Broad world knowledge is essential to reading comprehension

Hirsch makes the argument here. Willingham does so here. I won’t rehearse them. Its’ worth pointing out that the experimentally validated simple view of reading posits that reading comprehension is the product of decoding ability – turning the squiggles on the page into words – and oral language competence – understanding what the words mean. The latter is not just about vocabulary, it’s about being able to form a mental model of what is being discussed and that requires sufficient knowledge.

You cannot just Google facts when you need them

This is linked to the previous point. Partly, this is a common sense argument. If you lack knowledge, how will you know what to look for? How will you know what it is that you don’t know? If you find something and lack the world knowledge to comprehend what you find then this is of little use. This is confirmed by research that shows that if you ask children to use words they have looked-up in a dictionary, you get statements like, “Mrs. Morrow stimulated the soup,” because one of the dictionary definitions of stimulate is stir-up.

But there is perhaps a more profound level to this argument. Cognitive load theory, which is based on a large number of empirical studies, posits a simplified model of the mind that consists of working memory – our conscious thoughts – and long-term memory. Working memory is severely constrained and we can only process about four items at a time. However, we can get around these constraints by drawing on schemas – webs of related knowledge – held in long-term memory. We can effectively process an entire schema without being subject to working memory’s constraints. So, knowledge in long-term memory is something you think with. It boosts your brain power. You cannot do that with knowledge held on the internet. Knowing stuff still matters. A lot.

Achievement boosts motivation

Many people seem to think that we need to motivate students to make them learn. This is often couched in terms of ‘engagement’. However, this idea may have cause-and-effect the wrong way around, or at least may neglect an important pathway. One Canadian study found that, for primary school children, maths achievement predicted later motivation but maths motivation did not predict later achievement. Pekrun and colleagues found more of a two-way relationship, but they still found a clear achievement-to-motivation pathway. This makes sense. Getting better at something is motivating.

Conversely, the classic approach of trying to excite students about, say, science by doing a funky demonstration, may not be as effective as we think. We may generate so-called ‘situational’ interest but this is unlikely to feed forward into a long-term interest in science on its own. Instead, we should probably investigate the most effective ways of teaching science – such as explicit teaching – to ensure students learn more, gain a sense of achievement and become motivated as a result.

Final thoughts

We often run up against a falsifiability issue in discussions of this kind. People have a tendency toward blanket rejections of whole swathes of evidence because it is based on test scores and they perceive these to be an invalid measure. However, if you are going to assert something to be superior, such as discovery learning, you should also be open to questions about what measures are capable of confirming your view or proving you wrong. If you cannot think of any, then you do not have an evidence-based position, you have a belief. That’s fine, but nobody else has to accept your belief or even pay it much attention.

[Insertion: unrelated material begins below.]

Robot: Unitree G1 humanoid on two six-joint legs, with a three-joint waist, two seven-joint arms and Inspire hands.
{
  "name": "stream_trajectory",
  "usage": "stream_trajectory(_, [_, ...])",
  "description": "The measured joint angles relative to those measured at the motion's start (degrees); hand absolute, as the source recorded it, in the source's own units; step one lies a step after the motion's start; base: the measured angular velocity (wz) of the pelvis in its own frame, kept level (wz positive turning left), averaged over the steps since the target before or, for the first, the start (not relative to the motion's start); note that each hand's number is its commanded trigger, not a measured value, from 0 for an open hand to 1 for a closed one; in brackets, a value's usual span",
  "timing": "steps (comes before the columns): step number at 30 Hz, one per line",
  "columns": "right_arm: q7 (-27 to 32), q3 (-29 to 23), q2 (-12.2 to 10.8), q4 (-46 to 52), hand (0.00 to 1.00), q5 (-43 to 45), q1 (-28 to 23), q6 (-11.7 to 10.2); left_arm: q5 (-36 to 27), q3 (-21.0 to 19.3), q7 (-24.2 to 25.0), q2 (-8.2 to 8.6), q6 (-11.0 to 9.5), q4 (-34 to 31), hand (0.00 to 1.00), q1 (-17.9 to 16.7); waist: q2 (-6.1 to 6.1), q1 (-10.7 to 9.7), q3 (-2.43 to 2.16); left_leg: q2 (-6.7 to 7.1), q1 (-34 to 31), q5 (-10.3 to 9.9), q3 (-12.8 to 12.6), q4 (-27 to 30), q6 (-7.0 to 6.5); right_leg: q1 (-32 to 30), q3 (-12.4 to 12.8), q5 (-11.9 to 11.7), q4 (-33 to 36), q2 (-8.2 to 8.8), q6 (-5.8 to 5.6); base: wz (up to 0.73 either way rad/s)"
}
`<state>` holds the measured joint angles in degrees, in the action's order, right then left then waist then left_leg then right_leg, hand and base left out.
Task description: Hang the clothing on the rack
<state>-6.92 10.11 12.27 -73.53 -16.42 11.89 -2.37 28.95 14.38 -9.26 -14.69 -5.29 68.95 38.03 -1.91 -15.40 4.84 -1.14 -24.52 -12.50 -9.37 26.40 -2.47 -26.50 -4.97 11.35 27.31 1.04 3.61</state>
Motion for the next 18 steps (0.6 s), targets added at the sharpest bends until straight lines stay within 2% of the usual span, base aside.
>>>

And finally, some people on Twitter have suggested that tweeting the flashcard was just a transparent attempt at getting people to buy my book. This is not right. I actually have two books available and I encourage you to buy a copy of each. Or maybe a few copies. Or perhaps one for everyone in your organisation. That sounds like a good idea to me.

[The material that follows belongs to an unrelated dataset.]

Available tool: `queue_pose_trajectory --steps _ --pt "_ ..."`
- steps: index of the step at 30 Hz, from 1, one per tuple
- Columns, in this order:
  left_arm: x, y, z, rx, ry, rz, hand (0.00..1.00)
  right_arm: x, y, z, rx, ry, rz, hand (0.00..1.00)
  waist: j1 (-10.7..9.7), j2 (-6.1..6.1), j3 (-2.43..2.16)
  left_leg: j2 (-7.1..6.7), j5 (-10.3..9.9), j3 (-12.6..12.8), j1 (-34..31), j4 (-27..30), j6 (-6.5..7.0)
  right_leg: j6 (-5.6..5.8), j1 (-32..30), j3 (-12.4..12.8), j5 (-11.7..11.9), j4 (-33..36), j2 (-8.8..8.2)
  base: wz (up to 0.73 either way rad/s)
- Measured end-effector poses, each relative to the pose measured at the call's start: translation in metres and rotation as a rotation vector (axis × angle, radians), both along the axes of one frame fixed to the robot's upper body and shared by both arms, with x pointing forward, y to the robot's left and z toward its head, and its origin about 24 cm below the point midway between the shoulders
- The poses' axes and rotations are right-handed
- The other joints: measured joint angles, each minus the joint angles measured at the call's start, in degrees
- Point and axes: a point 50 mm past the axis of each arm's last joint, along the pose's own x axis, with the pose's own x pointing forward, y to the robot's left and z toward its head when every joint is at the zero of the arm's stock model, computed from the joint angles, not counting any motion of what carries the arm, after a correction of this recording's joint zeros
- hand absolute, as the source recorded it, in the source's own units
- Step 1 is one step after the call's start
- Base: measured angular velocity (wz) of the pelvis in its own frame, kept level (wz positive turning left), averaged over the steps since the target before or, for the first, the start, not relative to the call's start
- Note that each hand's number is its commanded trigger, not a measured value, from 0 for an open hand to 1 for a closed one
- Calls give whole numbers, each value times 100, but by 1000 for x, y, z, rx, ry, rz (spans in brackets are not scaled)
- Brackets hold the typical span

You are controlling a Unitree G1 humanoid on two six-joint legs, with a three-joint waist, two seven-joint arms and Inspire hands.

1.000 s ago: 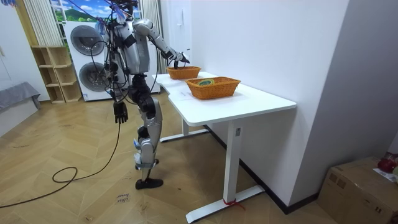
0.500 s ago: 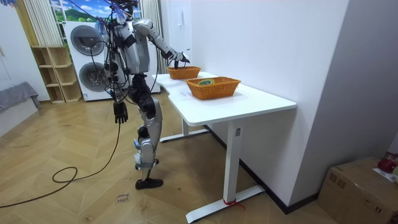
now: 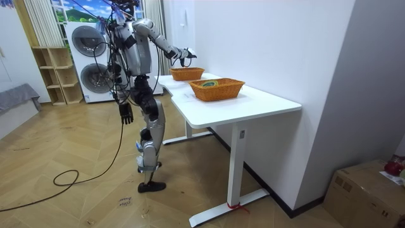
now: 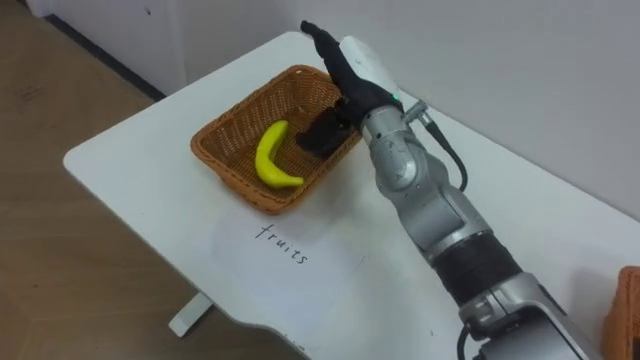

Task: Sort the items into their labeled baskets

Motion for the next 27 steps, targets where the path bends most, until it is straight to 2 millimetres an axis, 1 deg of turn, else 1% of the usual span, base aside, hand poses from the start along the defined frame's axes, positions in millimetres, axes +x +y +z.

4 thoughts on “Education research – the evidence

  1. CLawrence says:

    Thanks for this Greg, I will enjoy working my way through the linked articles. Most of my reading lately has been on collaborative/cooperative/group learning so that I can critique the forced implementation of it (Much of the research I found freely available were meta-analyses I find to be of questionable quality). Will be nice to return to reading something I am already on board with.